Otsego Reaches its Peak

Like many ski areas, Mt. Otsego closed during World War II. It reopened in the fall of 1945. Additional beginner tows were added, and by 1950 skiers enjoyed new trails and slopes, including Natty Bumppo. A new lodge went up in 1956, transforming Mt. Otsego into a center for community activities through the 1960s.

The largest capital project at Mt. Otsego was a Hall T-bar on new slopes south of the rope tow. Another T-bar was later proposed to replace the main rope tow, but skiers protested—the T-bar would take at least twice as long to ride, resulting in fewer runs. In 1963, Lester Hanson, who over the years had been buying up shares from his partners, finally owned the ski area.

Later Years of Mt. Otsego

The 1970s were not kind to many smaller ski areas throughout New York, and Mt. Otsego was no exception. Back-to-back mild winters in 1973 and 1974, gas shortages, rising insurance rates, a lack of snowmaking, and aging facilities took their toll. The area closed during the 1976-1977 season.

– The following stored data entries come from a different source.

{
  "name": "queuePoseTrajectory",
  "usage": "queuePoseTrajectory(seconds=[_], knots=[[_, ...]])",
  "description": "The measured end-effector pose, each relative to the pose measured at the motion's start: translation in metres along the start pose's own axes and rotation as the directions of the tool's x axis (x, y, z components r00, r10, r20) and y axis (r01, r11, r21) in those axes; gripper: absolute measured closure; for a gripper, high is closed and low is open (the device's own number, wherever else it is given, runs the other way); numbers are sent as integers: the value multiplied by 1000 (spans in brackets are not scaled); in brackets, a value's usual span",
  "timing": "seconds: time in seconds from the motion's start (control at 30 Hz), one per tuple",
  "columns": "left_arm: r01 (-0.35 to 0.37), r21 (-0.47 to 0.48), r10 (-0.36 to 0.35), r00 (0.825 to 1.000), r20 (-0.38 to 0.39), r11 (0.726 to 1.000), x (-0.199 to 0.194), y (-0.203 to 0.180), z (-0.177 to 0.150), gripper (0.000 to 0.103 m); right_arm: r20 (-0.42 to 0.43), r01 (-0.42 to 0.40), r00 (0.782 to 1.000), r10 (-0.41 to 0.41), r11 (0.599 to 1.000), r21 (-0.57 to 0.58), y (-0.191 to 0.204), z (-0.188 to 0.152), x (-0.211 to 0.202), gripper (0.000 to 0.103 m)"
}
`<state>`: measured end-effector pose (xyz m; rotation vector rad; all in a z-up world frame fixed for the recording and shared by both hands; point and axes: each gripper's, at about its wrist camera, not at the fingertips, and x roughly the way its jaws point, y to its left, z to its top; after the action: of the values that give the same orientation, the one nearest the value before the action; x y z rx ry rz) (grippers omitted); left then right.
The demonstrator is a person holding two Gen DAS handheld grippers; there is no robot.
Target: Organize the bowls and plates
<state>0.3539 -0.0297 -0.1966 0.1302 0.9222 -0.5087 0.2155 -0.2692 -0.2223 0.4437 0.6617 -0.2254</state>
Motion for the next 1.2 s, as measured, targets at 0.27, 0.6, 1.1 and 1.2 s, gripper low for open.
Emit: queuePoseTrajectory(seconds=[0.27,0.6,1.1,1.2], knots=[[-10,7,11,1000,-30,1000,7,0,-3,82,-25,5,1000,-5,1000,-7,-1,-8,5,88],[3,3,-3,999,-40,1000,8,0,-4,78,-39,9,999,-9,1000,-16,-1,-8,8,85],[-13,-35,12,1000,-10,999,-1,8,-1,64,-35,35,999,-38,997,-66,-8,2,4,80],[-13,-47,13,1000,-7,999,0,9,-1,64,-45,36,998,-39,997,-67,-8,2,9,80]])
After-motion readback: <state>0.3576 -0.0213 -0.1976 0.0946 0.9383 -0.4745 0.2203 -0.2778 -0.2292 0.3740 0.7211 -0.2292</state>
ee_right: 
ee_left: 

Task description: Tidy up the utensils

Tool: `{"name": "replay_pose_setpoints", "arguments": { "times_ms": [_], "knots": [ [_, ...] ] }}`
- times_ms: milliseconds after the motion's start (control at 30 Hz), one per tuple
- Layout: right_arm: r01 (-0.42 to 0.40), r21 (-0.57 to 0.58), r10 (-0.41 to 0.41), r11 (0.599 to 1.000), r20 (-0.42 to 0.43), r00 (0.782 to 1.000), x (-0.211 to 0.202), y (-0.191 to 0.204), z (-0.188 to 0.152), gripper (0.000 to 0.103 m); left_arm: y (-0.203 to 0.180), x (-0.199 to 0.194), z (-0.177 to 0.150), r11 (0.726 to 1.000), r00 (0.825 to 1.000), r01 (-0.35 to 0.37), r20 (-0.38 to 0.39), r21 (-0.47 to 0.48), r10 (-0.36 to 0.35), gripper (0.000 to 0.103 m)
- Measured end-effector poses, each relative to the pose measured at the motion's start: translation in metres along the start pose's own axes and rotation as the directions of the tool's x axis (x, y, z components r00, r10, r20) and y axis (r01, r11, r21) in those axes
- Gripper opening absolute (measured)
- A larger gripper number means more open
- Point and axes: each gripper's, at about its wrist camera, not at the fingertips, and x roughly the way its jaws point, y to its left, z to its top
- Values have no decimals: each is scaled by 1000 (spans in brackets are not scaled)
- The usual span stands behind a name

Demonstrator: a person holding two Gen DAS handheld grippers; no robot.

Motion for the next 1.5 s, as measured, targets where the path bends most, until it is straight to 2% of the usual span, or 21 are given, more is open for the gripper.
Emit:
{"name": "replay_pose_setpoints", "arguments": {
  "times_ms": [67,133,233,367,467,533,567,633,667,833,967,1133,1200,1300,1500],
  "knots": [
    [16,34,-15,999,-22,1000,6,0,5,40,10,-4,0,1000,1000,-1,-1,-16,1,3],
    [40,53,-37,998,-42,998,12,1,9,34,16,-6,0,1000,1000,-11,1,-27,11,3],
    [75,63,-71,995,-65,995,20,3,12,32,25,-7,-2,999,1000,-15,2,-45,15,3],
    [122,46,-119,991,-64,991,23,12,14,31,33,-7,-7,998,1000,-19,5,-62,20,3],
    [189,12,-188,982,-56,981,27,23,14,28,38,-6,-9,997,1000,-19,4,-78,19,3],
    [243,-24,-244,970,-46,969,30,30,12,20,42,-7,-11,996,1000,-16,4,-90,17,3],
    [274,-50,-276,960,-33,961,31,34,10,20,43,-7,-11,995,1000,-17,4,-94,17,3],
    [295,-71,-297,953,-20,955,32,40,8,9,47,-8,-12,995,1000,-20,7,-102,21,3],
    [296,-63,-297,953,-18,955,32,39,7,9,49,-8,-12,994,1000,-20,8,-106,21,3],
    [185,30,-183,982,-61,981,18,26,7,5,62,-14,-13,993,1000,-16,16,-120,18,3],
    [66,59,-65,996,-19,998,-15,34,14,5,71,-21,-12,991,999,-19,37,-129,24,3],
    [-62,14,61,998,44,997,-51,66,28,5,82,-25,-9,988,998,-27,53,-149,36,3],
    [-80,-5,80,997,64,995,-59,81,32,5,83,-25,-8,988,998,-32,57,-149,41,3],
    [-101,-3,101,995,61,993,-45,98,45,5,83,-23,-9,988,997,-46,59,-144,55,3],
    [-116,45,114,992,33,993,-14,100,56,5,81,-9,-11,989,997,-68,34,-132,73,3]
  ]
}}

Lester Hanson sold Mt. Otsego in 1978, and a series of new owners tried to resuscitate the area. In most years, only the T-bar operated, and only when natural snow allowed. At the conclusion of the 1982 ski season, Mt. Otsego closed for good.

Today

The former Mt. Otsego Ski Area is on private property, clearly visible from Wedderspoon Hollow Road. The T-bar was removed and sold for scrap, though its drive building remains. The rope tows are long gone. The landowners have kept most of the trails clear.

Mt. Otsego may be gone, but like other small areas that closed in the ’60s and ’70s, its legacy lives on with the thousands of skiers who learned the sport there as kids and passed the passion on to their own families.